Properties Of Agents

Extracted and somewhat edited from WhatIsAnAgent

An agent can be a person, a machine, a piece of software, or a variety of other things. The basic dictionary definition of agent is one who acts. However, for developing IT systems, such a definition is too general: IT-related SoftwareAgents need additional properties. Some of the properties that agents may possess in various combinations include these PropertiesOfAgents:

Autonomous - is capable acting without direct external intervention.
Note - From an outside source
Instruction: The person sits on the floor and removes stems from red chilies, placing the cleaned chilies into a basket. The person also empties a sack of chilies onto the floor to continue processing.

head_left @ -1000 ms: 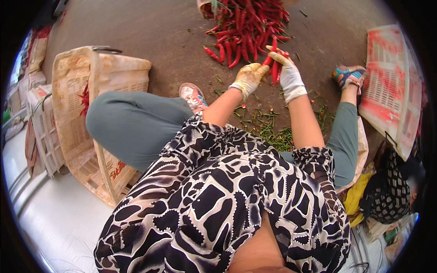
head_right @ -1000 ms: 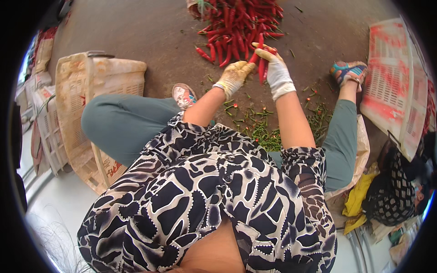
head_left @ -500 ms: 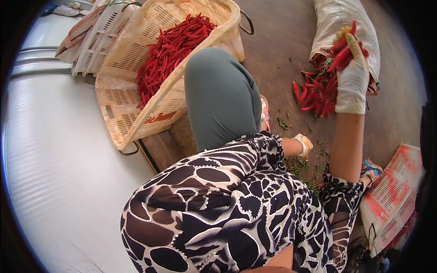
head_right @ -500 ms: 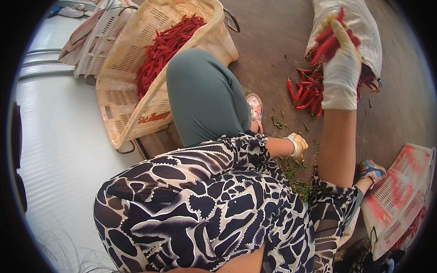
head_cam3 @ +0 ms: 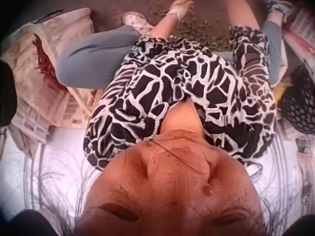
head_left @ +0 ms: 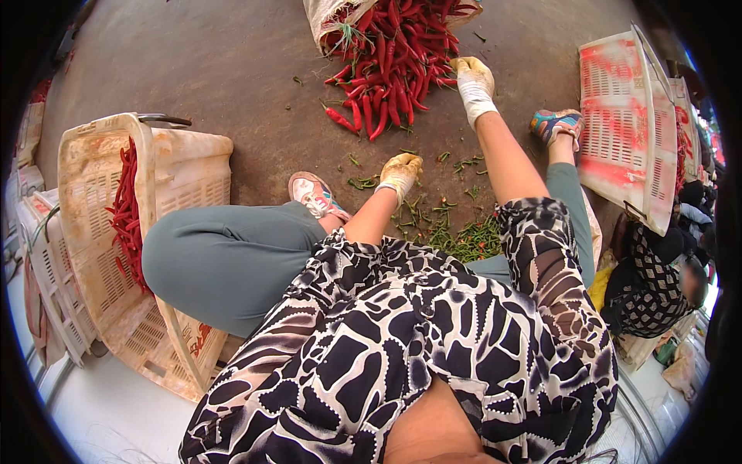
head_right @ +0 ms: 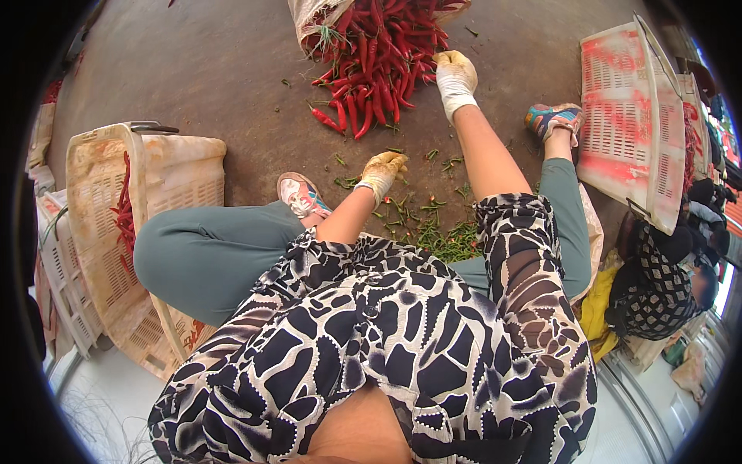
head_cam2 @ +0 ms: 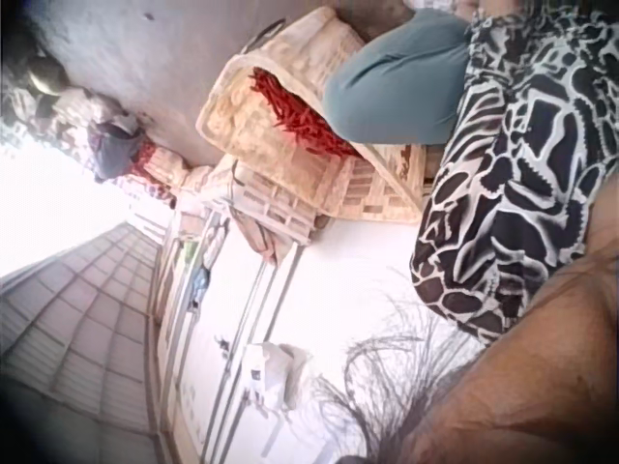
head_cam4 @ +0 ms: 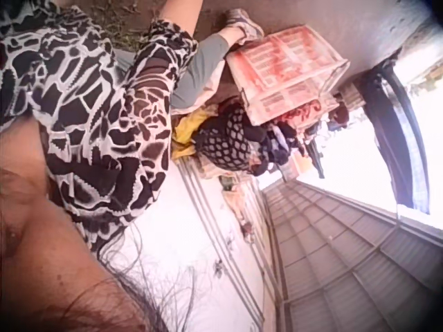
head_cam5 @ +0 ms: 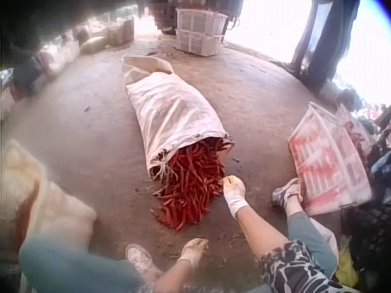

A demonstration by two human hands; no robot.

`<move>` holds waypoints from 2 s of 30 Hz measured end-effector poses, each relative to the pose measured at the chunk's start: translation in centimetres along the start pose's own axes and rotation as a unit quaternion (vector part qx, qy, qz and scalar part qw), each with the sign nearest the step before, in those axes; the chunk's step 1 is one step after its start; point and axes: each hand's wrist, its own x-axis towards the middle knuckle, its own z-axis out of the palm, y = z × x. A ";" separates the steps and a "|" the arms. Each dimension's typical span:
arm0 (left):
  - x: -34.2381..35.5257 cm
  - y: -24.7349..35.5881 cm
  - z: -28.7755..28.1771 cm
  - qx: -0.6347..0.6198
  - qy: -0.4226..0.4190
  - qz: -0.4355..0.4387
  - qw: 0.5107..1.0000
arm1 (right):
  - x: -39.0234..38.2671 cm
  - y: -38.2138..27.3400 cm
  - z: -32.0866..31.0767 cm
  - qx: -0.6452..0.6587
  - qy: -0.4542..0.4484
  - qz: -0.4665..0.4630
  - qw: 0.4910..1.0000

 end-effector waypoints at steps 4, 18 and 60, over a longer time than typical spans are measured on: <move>-0.3 1.0 0.7 -0.016 -0.033 -0.048 0.998 | 6.7 4.7 0.5 -0.340 -0.062 -0.098 0.933; 1.6 5.5 -1.1 -0.229 -0.039 0.006 0.973 | -4.7 7.3 -2.3 -0.103 -0.232 0.056 0.966; 2.1 7.2 -4.6 -0.262 0.106 0.002 0.959 | 1.2 3.8 2.6 -0.220 -0.046 -0.247 0.943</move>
It has some degree of control over its internal state and actions based on its own experiences.

Interactive - communicates with the environment and other agents.

Adaptive - capable of responding to other agents and/or its environment to some degree. More advanced forms of AdaptiveAgents can modify their behavior based on their experience.

Sociable - interaction that is marked by friendliness or pleasant social relations, that is, where the agent is affable, companionable, or friendly.

Mobile - able to transport itself from one environment to another.

Proxy - may act on behalf of someone or something, that is, acting in the interest of, as a representative of, or for the benefit of some entity.

Proactive - goal-oriented, purposeful. It does not simply react to the environment.

Intelligent - state is formalized by knowledge (i.e., beliefs, goals, plans, assumptions) and interacts with other agents using symbolic language.

Rational - able to choose an action based on internal goals and the knowledge that a particular action will bring it closer to its goals.

Unpredictable - able to act in ways that are not fully predictable, even if all the initial conditions are known. It is capable of nondeterministic behavior. (See also EmergentBehavior)

Temporally continuous - is a continuously running process.

Credible - believable personality and emotional state.

Transparent and accountable - must be transparent when required, yet must provide a log of its activities upon demand.

Coordinative - able to perform some activity in a shared environment with other agents. Activities are often coordinated via a plans, workflows, or some other process management mechanism.

Cooperative - able to coordinate with other agents to achieve a common purpose; nonantagonistic agents that succeed or fail together. (Collaboration is another term used synonymously with cooperation.)

Competitive - able to coordinate with other agents except that the success of one agent implies the failure of others (the opposite of cooperative).

Rugged - able to deal with errors and incomplete data robustly.

Trustworthy - adheres to ThreeLawsOfRobotics and is truthful.